Intentionality natural forces alone vs. some intentional effort behind them None — unless an Agent's actions are taken as parts of the event, which does change identity (a part is added). Whether intentionality is an identity criterion is the designer's choice.
Participant which basic participants count (snow, slope, wind… vs. also water, human agents…) Changes identity — the event depends on its participants, so adding or removing them yields a different event.
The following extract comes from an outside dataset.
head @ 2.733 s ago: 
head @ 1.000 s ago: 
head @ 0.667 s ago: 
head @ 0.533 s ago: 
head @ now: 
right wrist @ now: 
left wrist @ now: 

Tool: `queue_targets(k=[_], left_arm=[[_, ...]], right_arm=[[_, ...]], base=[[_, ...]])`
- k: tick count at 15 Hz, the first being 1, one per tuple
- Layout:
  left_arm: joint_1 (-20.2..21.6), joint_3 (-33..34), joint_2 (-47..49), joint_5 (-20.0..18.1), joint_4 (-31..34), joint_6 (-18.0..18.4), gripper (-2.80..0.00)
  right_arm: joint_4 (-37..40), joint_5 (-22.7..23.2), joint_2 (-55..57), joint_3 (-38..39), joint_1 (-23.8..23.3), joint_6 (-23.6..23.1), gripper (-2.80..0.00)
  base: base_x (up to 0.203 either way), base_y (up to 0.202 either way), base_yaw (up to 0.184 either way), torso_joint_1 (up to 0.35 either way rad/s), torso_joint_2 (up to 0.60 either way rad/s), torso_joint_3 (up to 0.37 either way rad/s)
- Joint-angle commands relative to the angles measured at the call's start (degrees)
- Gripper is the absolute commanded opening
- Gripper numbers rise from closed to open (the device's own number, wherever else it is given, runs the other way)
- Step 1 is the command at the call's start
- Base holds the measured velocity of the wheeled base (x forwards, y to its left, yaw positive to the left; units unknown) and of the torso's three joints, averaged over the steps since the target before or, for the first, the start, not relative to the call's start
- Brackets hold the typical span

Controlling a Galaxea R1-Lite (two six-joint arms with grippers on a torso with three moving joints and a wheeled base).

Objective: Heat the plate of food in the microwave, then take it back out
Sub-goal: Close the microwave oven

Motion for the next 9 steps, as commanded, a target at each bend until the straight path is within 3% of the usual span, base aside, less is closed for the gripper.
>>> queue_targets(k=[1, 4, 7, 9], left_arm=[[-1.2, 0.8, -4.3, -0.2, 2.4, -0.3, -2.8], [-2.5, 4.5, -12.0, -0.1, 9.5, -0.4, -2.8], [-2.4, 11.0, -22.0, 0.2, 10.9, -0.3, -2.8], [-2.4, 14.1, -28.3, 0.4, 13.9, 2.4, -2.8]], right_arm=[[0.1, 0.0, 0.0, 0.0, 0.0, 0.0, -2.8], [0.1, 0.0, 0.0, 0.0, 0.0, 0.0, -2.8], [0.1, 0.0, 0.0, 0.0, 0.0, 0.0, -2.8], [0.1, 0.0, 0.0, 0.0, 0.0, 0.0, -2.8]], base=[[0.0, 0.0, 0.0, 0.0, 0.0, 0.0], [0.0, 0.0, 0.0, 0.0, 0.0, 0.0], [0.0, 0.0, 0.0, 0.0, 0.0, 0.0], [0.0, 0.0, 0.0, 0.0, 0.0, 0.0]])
The contrast that matters for this model: aspectual and intentionality views are Situations over one Event (so a single LU/concept may be viewed under several namespaces — §4 of Eventive Namespaces), whereas participant choice individuates the Event itself (so it is the appropriate primary classifying axis, and the meta-frames are defined by participant/qualia structure — §1 and §3 of Eventive Namespaces). The common alternative — classifying events by aspect (cf. Levin's aspectual classes, or DOLCE Full's WonderWeb D18 axiomatization) — is rejected here precisely because it would give one event several identities on the basis of the modeller's attitude alone.

Stance

The realist position (events are not changed by how we describe them) and the constructivist position (no event can be modelled without the theoretical burden of how it is observed) are both, taken to extremes, only partly relevant to a working linguistic resource. Following DUL, the model admits Events, Situations, and Descriptions together, so the modeller's analysis is encoded regardless of metaphysical commitment. This is what makes the model descriptive, not prescriptive: it records the chosen view rather than adjudicating the correct one.